Thank you for your question. I feel I would make a medium mother. I would not be one of those mothers who say: “My mother ruined me, she slammed my hand in the door, she blamed it on my big stupid hands. Small pearl of my womb, with this kiss now do I punctuate my oath on your little oven of a head, I will show you everything and banish you softly from every wet breath of it.” I wouldn’t be one of those mothers, those mothers are major. They’ve got serious gripes.
Is there anything more serious than a serious gripe? Some power beyond the dream not to be as you have been? If I have a gripe, it is toward something very like my mother (but it never looks like her), something that had me plugged in there, floating, something that let no light in. Don’t misunderstand, the life is fine and I appreciate the weather (it changes) and the senses, the textures and colors. But there is something about that floating, and though I don’t remember it seems each of my dreams already happened there. It is something about not remembering and that perhaps I could, still, had there been installed a window, a skylight, or a lamp. The colors and textures I missed there bring on a mile of gripes, the colors of the walls while my eyes arrive lidless, as the nerves twist. I miss those colors.

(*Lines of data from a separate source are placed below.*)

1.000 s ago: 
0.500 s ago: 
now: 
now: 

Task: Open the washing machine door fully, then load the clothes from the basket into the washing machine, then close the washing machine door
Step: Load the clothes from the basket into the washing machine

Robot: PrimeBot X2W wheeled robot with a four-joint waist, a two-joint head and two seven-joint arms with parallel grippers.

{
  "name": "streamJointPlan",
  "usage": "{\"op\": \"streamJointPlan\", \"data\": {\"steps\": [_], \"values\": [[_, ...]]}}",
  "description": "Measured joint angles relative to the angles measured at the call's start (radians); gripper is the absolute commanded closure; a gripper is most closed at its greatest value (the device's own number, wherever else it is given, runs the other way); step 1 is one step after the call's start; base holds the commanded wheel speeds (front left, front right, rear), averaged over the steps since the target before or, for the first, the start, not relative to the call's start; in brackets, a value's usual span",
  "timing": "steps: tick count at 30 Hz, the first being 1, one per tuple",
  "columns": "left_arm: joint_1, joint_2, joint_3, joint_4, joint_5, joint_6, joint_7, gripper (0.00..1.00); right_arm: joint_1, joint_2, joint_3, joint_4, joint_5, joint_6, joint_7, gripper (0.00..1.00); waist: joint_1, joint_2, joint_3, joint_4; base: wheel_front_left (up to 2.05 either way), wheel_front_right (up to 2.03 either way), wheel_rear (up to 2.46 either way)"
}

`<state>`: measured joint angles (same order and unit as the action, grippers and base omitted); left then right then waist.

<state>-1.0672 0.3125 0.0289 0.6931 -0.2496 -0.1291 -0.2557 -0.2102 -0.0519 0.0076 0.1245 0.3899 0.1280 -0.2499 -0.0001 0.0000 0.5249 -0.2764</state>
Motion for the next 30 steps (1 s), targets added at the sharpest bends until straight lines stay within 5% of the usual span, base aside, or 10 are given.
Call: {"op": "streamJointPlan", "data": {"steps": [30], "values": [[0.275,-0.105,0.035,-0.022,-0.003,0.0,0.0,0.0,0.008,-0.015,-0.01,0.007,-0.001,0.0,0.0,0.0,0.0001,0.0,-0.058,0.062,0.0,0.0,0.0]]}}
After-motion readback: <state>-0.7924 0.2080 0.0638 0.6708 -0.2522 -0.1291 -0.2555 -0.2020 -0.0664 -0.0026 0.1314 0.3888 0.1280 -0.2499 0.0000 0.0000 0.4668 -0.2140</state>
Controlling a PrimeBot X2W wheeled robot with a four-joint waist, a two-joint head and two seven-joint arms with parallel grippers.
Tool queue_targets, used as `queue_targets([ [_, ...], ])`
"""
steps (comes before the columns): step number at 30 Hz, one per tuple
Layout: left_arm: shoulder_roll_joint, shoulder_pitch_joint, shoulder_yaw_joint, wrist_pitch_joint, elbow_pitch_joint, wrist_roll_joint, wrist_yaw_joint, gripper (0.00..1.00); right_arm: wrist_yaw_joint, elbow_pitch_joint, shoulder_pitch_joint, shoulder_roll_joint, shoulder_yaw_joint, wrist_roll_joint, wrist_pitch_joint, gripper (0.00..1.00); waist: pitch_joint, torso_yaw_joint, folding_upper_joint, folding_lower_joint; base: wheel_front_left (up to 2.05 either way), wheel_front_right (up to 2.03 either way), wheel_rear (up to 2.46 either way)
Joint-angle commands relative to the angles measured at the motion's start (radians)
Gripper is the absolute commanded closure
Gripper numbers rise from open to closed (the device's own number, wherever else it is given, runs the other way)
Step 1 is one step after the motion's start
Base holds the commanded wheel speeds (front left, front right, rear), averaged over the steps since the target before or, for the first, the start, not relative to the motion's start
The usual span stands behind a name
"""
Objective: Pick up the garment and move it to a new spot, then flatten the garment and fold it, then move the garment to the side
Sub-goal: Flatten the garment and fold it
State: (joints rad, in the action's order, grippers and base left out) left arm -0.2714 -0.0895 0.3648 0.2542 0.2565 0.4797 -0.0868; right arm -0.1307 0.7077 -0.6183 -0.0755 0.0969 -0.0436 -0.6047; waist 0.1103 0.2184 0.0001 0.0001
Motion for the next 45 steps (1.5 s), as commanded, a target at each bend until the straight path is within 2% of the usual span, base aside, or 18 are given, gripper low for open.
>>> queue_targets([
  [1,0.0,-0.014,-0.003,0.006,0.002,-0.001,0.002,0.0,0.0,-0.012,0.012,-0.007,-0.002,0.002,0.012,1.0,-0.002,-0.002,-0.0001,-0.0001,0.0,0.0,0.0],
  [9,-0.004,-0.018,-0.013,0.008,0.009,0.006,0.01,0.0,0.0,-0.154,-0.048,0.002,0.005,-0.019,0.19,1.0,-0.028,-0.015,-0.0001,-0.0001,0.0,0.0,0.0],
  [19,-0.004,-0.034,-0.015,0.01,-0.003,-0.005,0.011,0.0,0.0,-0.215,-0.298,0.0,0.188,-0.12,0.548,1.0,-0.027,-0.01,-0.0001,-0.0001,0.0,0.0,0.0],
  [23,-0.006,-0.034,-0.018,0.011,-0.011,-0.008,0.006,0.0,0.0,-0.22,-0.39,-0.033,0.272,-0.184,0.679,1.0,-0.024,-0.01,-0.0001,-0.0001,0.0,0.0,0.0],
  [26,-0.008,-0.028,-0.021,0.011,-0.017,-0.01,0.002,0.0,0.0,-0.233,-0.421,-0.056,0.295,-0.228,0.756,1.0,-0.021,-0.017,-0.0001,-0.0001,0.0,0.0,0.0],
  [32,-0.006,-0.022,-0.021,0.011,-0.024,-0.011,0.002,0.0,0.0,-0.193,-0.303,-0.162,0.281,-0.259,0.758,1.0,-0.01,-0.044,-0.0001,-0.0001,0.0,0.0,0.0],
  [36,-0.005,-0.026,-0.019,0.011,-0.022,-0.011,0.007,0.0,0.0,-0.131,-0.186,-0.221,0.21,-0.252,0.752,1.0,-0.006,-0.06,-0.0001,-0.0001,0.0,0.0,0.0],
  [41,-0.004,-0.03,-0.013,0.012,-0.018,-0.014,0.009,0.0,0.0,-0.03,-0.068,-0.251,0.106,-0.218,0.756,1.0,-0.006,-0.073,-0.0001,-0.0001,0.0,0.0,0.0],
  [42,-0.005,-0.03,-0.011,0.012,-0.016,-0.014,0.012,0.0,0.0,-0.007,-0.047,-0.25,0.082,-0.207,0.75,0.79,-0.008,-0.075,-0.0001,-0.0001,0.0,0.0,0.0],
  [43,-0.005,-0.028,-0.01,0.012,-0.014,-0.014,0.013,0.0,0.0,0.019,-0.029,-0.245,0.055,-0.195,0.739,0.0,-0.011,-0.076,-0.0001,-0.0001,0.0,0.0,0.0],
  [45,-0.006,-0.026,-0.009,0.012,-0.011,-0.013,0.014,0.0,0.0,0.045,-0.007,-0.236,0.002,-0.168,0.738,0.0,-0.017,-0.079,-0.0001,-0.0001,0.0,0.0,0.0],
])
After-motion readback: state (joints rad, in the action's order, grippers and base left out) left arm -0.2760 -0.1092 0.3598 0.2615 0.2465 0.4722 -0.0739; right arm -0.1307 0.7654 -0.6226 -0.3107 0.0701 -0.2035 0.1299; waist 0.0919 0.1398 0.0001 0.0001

Oh, I have seen inside the body. I have been to beauty college and they have models. Channel 73 is dedicated to seeing inside the body. There is a scope they slide in there. We cut up frogs as kids, frogs and a stillborn piglet. Those both stank; I want to see it when it’s alive. I have had surgery on my stomach with only a local anesthetic. Inches from the mirror, I’ve cracked the skin at the corners of my mouth trying to see it, trying to follow down those purple twirls. I’ve rolled my eyes back as far as they would go, closed them so hard it was hard to breathe. There was this week once I didn’t sleep at all, I thought I might see it that way, and there were many ways of looking that were like that. And once, I allowed the world into the mailcarrier with the firepoker.
It was like he had another mouth, it sounded like it was whistling. The ambulance was already on its way, I could hear it sobbing down South High. I had called them half an hour ago. They have a reputation. You wouldn’t ask me this question if you were the driver, you in your blue coat with the snakes and the crosses, you wouldn’t ask me what kind of mother I might make. If you had seen me looking, if you had seen me standing with the ring around my eye, with the ring running down, you would know that I would make a medium one.
FAQ
When did robots, as we know them today, come into existence?
Thank you for your question. The first industrial modern robots were the Unimates developed by George Devol and Joe Engelberger in the late fifties and early sixties. The first patents were by Devol for parts transfer machines. Engelberger formed Unimation and was the first to market robots. As a result, Engelberger has been called the “father of robotics”.
I like to call my arm Engelberger Arm, these people it points to—“fixing the power”—Unimates. The flashlights on their helmets are undeniably genital, and therefore good. The lights on their helmets are each kind of sex part. O light, wed to dust, leave it, fuck me into a cloud shape; I know the first man to lift a stick to strike his neighbor down was the first man, I know the first to dissolve was the first god.
Another theory states that the scarecrow was the first robot. This theory is endangered however, due to the recent discovery that the first scarecrow was an eviscerated crow.
Still other theories posit the effigy, the story, the bomb, Cye, and the SDR-3X.